6) Because binary groups are internally consistent, you can move around blue paths all you want without and never find a contradiction or make a proof. You can see this for yourself here. Our proof MUST contain at least one red line -- in this case, there are only two closed paths including the red lines. BOTH OF THEM SOLVE THE PUZZLE! Start at EITHER cell
at the intersection of a RED and BLUE line, form two chains connected to the OTHER. One chain MUST use the RED
line, the other, either of the BLUE paths available.
Here are ALL possible results:
r2c2=6 => r3c3=7 => r3c5=8 => r8c5=5
r2c2=9 => r2c1=5 => r8c1=9 => r8c5=5
Therefore, r8c5=5
r8c5=5 => r2c5=6 => r2c2=9
r8c5=8 => r3c5=7 => r3c3=6 => r2c2=9
Therefore, r2c2=9
These are EXACTLY the chains Jeff posted above. I believe this shows not only that these forcing chains solve the puzzle, but that they are the only 'xy-chains' that do AND, that they can be found by a method that does NOT use any look-ahead, but step-by-step logic.

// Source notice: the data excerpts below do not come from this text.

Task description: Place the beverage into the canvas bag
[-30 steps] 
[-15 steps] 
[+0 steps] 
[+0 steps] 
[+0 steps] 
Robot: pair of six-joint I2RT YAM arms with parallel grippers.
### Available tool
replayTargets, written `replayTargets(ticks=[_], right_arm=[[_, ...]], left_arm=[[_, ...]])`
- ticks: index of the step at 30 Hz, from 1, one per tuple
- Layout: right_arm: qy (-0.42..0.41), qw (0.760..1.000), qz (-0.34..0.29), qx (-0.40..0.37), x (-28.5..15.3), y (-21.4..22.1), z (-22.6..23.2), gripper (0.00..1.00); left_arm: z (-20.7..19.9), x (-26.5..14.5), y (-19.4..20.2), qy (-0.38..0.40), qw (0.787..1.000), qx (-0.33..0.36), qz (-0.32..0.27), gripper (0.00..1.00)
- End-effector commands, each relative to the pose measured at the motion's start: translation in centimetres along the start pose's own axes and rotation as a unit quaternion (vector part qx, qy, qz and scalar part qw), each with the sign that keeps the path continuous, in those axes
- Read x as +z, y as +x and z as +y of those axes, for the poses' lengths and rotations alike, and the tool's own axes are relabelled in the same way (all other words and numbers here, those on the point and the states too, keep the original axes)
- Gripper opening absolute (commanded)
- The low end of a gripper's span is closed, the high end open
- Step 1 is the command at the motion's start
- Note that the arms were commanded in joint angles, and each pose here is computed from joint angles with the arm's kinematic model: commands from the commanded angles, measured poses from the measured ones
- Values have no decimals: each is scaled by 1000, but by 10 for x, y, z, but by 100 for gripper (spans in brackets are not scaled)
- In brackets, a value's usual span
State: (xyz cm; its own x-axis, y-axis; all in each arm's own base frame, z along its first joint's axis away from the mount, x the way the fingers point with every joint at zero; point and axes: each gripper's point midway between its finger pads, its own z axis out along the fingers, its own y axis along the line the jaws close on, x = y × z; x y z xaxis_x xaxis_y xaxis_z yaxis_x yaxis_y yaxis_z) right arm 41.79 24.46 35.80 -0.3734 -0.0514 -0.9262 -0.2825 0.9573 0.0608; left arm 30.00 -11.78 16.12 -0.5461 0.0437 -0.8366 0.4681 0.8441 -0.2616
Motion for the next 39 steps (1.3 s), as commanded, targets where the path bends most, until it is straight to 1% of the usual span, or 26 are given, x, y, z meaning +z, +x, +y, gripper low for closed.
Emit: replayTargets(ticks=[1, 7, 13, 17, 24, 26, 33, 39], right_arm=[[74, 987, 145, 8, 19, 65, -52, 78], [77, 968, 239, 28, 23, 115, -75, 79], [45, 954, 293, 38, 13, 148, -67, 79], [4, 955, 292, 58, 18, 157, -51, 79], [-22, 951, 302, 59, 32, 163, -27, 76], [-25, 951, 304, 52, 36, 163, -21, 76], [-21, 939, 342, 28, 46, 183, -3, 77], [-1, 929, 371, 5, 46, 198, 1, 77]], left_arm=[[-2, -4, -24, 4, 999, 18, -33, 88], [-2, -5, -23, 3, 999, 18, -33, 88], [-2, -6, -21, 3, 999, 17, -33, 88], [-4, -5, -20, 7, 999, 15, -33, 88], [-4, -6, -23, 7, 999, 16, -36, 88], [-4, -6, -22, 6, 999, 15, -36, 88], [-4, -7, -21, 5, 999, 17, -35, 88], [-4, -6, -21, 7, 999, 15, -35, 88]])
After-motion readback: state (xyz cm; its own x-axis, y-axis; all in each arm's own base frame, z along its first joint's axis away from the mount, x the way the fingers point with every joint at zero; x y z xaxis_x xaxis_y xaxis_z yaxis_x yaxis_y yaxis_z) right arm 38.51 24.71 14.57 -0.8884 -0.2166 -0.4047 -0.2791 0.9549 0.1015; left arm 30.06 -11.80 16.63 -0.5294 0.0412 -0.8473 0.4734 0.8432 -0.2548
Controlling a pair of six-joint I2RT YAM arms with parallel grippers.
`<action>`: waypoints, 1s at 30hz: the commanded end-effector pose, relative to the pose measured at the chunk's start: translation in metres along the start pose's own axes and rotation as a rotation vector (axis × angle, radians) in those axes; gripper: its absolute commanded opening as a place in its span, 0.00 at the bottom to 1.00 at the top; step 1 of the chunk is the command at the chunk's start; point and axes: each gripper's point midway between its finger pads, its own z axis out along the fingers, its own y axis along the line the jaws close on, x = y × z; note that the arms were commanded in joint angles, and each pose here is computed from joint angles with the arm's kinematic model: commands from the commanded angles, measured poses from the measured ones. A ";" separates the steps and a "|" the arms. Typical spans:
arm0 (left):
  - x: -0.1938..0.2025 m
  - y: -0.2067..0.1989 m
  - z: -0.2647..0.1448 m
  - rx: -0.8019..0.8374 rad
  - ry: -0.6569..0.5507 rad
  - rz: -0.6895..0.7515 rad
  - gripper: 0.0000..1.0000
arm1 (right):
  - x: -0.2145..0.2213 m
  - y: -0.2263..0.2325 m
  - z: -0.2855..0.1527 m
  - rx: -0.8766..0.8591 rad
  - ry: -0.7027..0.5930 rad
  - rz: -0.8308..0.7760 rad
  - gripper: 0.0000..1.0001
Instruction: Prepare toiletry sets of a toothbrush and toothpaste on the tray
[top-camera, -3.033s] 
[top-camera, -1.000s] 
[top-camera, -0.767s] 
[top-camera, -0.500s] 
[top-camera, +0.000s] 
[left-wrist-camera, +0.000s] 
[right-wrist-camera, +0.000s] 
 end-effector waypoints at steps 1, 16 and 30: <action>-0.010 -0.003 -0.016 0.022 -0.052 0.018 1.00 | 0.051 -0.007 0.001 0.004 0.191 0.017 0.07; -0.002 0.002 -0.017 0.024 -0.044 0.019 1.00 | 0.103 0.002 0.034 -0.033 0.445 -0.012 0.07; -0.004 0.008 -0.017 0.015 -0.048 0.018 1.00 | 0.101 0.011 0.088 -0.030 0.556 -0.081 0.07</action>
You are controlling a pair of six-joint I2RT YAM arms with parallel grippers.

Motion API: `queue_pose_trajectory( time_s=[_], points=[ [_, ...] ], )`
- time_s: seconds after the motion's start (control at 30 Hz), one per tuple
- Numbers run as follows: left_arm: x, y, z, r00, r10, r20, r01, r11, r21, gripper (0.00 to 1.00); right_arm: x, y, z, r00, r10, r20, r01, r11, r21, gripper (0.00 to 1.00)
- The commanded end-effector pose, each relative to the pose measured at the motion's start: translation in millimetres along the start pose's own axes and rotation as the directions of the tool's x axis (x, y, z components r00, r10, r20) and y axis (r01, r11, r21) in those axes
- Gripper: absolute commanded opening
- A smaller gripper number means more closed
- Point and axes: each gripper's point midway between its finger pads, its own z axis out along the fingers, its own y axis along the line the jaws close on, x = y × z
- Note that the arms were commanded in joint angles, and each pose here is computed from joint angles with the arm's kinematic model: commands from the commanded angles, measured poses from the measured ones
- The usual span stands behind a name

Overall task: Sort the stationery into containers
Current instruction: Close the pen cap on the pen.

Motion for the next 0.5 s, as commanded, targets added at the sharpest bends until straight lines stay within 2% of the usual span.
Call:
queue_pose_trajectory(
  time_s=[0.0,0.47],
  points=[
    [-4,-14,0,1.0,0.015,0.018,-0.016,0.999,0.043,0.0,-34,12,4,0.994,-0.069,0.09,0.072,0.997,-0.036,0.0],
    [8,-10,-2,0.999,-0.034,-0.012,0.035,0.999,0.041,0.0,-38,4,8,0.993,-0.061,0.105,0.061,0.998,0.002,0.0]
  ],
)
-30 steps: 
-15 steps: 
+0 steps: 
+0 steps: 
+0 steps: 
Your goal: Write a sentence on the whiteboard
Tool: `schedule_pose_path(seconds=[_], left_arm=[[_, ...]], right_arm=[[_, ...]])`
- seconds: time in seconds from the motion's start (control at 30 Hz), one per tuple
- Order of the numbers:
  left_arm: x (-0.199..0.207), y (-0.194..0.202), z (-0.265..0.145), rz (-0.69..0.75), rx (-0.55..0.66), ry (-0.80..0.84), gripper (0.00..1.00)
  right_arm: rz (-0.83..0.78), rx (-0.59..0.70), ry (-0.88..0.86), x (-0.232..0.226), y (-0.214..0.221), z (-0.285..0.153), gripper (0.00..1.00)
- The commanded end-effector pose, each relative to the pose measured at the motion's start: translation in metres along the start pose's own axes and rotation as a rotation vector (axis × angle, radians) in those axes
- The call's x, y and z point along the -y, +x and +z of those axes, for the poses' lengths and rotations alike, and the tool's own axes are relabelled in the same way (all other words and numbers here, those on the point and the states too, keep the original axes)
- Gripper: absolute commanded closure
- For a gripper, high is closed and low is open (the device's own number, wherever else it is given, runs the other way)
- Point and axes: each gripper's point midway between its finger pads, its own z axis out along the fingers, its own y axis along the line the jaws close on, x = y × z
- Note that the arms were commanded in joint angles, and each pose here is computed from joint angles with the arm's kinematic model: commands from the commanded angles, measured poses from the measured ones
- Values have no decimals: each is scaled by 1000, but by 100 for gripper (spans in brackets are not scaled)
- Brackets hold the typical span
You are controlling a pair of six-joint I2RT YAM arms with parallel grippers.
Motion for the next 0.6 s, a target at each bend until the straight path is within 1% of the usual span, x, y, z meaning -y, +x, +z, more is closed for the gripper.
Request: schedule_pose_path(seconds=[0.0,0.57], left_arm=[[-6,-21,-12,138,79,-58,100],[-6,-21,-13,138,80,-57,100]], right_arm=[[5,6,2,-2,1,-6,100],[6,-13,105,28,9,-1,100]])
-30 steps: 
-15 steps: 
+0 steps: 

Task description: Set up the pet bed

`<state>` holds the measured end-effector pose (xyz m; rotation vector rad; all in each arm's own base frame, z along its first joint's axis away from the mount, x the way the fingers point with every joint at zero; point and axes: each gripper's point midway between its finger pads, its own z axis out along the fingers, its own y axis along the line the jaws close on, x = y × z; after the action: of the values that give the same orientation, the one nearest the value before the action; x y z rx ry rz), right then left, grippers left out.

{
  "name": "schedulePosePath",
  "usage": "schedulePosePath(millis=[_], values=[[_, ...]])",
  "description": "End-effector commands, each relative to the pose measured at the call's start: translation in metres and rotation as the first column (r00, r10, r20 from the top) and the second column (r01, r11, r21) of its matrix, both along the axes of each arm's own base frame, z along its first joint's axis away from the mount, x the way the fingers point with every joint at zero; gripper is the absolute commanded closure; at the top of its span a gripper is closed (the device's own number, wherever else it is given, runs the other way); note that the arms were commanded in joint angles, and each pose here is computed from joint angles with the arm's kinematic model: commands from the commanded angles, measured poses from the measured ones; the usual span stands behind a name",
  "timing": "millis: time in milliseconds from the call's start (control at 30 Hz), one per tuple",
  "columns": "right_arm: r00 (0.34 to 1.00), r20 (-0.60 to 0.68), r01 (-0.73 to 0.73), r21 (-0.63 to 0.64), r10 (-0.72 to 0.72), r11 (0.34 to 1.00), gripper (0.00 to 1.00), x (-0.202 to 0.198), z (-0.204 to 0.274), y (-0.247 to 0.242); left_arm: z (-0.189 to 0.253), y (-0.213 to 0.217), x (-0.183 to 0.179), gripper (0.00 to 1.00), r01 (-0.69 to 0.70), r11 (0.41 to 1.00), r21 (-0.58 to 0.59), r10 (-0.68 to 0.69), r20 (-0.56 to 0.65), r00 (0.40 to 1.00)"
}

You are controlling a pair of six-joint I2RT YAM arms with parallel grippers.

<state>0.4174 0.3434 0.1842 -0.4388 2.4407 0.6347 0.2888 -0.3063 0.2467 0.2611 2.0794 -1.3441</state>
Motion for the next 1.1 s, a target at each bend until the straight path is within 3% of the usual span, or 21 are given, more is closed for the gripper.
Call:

Loops that contain only blue lines cannot form a proof.
Loops that contain red lines, may or may not form a proof, but they may be converted to blue, thereby reducing your 'path candidates', if they can be isolated in a loop. (The line connecting r28c5 was in a loop in which it was the only red line -- that loop was shown to be internally consistant, it was converted to blue.)
I rarely draw lines like this -- I've done this here for illustration of thought process. But even if you do, and go so far as to convert red lines to blue and erase dead end chains as I've done here -- this is really only different by degree from writing in dozens and dozens of little pencil marks only to erase them later. If one is fair, both are fair. If one is logic, the other is logic.
This is the basic way that I use to find forcing chains, but can vary quite a bit depending on the particulars, and I have no compunction to try to keep the chains 'pure' -- if I see something else that helps form the chain, I'll use it.